Part VI: The Detective

Content Warnings: Drug abuse

The screen comes up on an entrance hallway in a house, lit by candles. A distraught looking older woman stands across from a 12-year old boy, older than the children you’ve seen so far, but still far too young to be featured in this theatre of horror.

“What do you MEAN you don’t know who killed my son?” says the woman, coldly.
“I… I said what I said. I don’t… know who killed your son.” said the boy, adjusting his little deerstalker hat. The woman looks up, and sees him with the hat.
“Some Ultimate Detective you are!” she suddenly screams. “I… can’t believe it. I… I gave up my chance for justice to some BOY playing detective and now… nobody wil ever take me seriously again… you bastard! YOU BASTARD!”

The boy backs away, as the woman’s screams grow more and more incoherent, and bursts into tears as he runs into a room with an imposing door, and locks it behind him. Hyperventilating, the boy tries to block out the cries of the woman banging on the door, and looks around in an office. Suddenly, he pauses crying for just a moment.
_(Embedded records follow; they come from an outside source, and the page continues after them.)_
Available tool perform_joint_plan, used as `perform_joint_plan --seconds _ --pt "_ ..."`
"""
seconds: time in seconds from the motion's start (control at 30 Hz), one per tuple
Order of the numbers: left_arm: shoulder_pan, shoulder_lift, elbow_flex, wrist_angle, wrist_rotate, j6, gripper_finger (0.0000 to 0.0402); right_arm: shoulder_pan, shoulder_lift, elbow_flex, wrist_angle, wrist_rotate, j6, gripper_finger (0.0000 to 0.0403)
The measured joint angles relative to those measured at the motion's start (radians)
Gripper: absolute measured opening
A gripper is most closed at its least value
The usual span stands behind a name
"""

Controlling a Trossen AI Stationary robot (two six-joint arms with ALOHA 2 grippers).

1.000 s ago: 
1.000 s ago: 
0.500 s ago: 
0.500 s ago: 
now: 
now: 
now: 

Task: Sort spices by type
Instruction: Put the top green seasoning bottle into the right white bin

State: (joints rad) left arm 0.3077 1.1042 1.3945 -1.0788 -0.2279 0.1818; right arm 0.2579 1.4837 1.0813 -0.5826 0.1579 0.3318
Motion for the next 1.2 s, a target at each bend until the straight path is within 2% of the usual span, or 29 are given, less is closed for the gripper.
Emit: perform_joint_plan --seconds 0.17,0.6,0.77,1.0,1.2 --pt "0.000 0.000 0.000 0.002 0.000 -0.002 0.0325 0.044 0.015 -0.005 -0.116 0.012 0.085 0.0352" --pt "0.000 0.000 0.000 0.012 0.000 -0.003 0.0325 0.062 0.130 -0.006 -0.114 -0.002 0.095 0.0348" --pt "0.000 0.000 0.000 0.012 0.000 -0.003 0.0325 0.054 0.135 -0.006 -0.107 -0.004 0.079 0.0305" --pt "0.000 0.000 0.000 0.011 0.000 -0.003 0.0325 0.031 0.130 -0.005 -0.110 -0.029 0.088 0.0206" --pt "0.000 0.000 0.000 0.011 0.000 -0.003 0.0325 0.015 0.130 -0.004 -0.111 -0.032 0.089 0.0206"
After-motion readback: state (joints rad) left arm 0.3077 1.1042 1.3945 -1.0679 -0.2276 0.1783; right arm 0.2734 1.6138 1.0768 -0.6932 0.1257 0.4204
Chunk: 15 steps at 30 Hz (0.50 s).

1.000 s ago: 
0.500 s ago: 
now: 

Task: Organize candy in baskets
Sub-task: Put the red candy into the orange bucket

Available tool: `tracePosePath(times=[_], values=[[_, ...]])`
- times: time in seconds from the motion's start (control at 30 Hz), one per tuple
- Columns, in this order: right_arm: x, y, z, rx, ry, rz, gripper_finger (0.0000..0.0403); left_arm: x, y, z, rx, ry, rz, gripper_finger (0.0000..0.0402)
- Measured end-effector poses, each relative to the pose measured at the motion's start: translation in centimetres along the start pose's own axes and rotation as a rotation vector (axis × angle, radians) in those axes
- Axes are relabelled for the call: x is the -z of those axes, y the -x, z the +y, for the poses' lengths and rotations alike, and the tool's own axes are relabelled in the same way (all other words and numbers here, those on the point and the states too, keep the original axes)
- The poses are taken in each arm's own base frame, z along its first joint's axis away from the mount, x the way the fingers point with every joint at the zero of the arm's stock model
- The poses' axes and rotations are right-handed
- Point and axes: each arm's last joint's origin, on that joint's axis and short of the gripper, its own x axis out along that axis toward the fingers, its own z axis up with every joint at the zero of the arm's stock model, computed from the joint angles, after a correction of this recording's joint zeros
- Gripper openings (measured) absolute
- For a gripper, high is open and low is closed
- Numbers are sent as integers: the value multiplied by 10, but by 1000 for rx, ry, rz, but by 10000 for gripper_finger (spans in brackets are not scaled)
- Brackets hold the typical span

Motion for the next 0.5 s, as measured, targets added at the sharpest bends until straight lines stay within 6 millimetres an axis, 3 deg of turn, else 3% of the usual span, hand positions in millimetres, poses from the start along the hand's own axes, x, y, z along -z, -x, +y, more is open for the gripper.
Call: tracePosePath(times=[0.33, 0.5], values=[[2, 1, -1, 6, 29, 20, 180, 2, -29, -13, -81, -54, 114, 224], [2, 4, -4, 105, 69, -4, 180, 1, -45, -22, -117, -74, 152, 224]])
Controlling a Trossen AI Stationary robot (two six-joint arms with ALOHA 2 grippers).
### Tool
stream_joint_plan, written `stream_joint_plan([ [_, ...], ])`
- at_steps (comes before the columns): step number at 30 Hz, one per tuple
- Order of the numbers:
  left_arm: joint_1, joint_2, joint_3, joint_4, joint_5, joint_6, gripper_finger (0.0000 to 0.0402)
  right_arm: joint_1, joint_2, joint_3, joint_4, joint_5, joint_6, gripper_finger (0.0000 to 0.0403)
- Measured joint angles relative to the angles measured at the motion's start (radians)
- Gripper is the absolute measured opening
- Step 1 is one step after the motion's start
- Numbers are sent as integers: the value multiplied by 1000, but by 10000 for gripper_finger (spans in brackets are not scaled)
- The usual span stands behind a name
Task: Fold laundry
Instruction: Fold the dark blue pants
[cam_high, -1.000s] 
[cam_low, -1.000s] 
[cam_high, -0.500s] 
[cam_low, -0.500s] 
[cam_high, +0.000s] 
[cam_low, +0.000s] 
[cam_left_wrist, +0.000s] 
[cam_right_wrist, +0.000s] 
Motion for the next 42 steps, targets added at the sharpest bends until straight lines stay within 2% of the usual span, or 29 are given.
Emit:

“This is… my father’s office. I’ve never been in here be-” he says, suddenly stopping halfway through, as his crying redoubles. Through the tears, he starts to inspect the room, curiosity not dampened even by the self-loathing painted across his brow. He sits in the chair behind the imposing mahogany desk, and opens one of the drawers.

A tin lies inside. The boy whiffs at it, seemingly notincg some strange smell on it, then gently reads the note attatched to the tin:

To Alfred

My regards for your succesful attendance in the “AYE” chamber yesterday. It is appreciated.

GB

Curious, the boy opens the tin. It sticks for a moment, as if it’s never been opened before. A dark-brown gum fills most of the tin.

“Opium.” he says, instantly, recognising it from his years of study. He pauses. Why… does his father have opium? And you watch with horror, as he says “I’m a failure… this is what failures do…”, lifitng the tin up… And as the opium approaches his mouth, the video ends.

(5 minutes later)

Part VII: The Magician

Content Warnings: Existential Terror

As soon as the video begins, a voice rings out. “Initiate Arden, do you consent to the Trial?” it says, stonily. A 14-year old boy stands in a strange chamber, surrounded by circles and circles of hooded men.

“Yes. I hereby swear to accept the Trial to enter the Circle, no matter what it means, for the sake of true magic.” he says, confidently.
“Good. You will now perform a magic trick. If we figure out how you did it, you die. If we don’t, you live. You have 15 minutes.”
“You…you can’t be serious!”
“We are deadly serious. If you fail, we cannot have an embittered failure expose our secrets.”
“But if I die then… nobody will ever know my family existed. We’ll be gone. Forever.”
“You will perform.”

Swallowing, the boy reaches into his pocket and pulls out a set of Monarchs Playing Cards, high-quality playing cards made specifically for magicians, and desperately tries to think of how to fool the greatest conjurors in the world. He sits cross-legged in the circle as time ticks by, until, five minutes before the deadline, sweat pouring from every pore in his body, he calls out:

“I am ready to perform! Would… w-would one of you… please… pick a…” he says, suddenly faltering as with a flourish he spreads out the cards in an elaborate snake between his two hands. He freezes. The cards drop to the floor, and he scrabbles to pick them up for just a few seconds, before looking up at the ceiling, and saying…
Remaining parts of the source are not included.